**What this task involves**.
Whenever an image turns up, omit it and return the remaining data exactly.

━━━━━━━━━━━━━━━━

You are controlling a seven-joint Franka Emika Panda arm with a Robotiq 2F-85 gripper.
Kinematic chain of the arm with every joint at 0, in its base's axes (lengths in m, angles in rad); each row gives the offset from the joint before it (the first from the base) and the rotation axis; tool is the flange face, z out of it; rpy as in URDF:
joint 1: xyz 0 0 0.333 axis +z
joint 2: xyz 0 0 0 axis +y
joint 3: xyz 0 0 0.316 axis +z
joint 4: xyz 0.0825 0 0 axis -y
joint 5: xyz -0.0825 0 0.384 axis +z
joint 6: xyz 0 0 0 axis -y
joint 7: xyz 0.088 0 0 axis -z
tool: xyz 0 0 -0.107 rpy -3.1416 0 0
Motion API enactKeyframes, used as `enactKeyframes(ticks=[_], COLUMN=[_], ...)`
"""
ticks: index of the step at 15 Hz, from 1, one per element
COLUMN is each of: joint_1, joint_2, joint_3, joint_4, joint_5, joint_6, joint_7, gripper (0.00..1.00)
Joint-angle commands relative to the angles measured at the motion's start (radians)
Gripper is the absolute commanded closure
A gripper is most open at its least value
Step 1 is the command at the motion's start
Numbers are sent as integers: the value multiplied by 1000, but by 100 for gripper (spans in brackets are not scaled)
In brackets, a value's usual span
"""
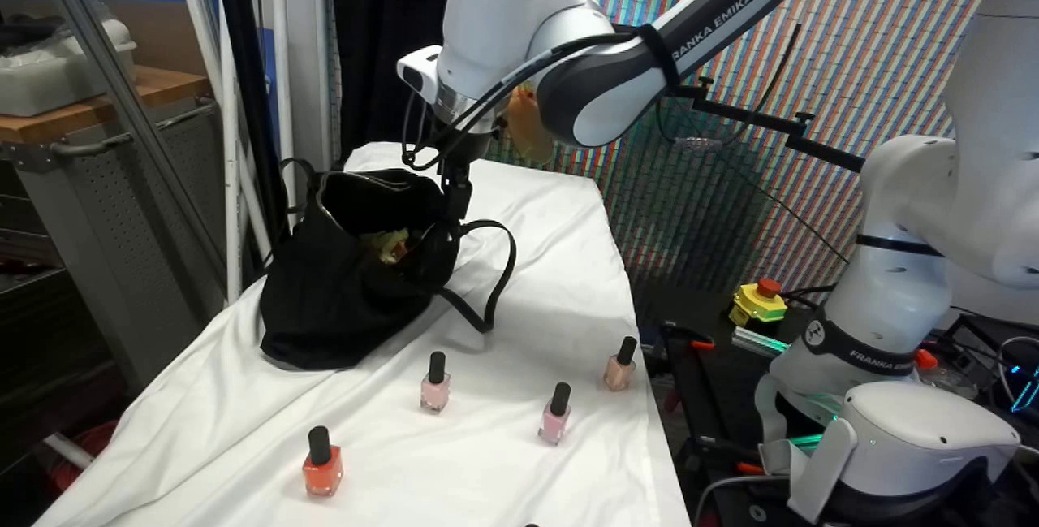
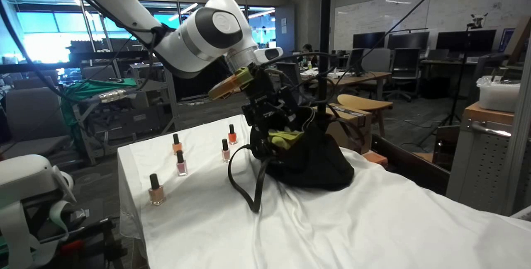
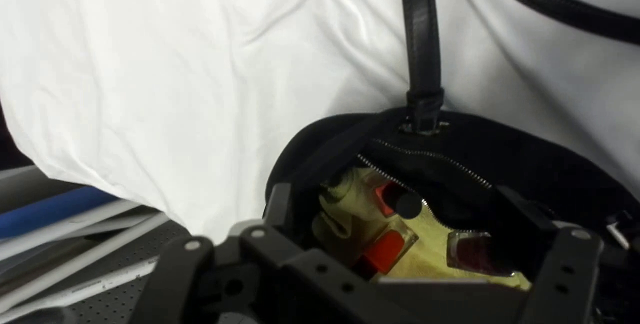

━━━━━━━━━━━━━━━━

**Task solution**.
You are controlling a seven-joint Franka Emika Panda arm with a Robotiq 2F-85 gripper.
Kinematic chain of the arm with every joint at 0, in its base's axes (lengths in m, angles in rad); each row gives the offset from the joint before it (the first from the base) and the rotation axis; tool is the flange face, z out of it; rpy as in URDF:
joint 1: xyz 0 0 0.333 axis +z
joint 2: xyz 0 0 0 axis +y
joint 3: xyz 0 0 0.316 axis +z
joint 4: xyz 0.0825 0 0 axis -y
joint 5: xyz -0.0825 0 0.384 axis +z
joint 6: xyz 0 0 0 axis -y
joint 7: xyz 0.088 0 0 axis -z
tool: xyz 0 0 -0.107 rpy -3.1416 0 0
Motion API enactKeyframes, used as `enactKeyframes(ticks=[_], COLUMN=[_], ...)`
"""
ticks: index of the step at 15 Hz, from 1, one per element
COLUMN is each of: joint_1, joint_2, joint_3, joint_4, joint_5, joint_6, joint_7, gripper (0.00..1.00)
Joint-angle commands relative to the angles measured at the motion's start (radians)
Gripper is the absolute commanded closure
A gripper is most open at its least value
Step 1 is the command at the motion's start
Numbers are sent as integers: the value multiplied by 1000, but by 100 for gripper (spans in brackets are not scaled)
In brackets, a value's usual span
"""

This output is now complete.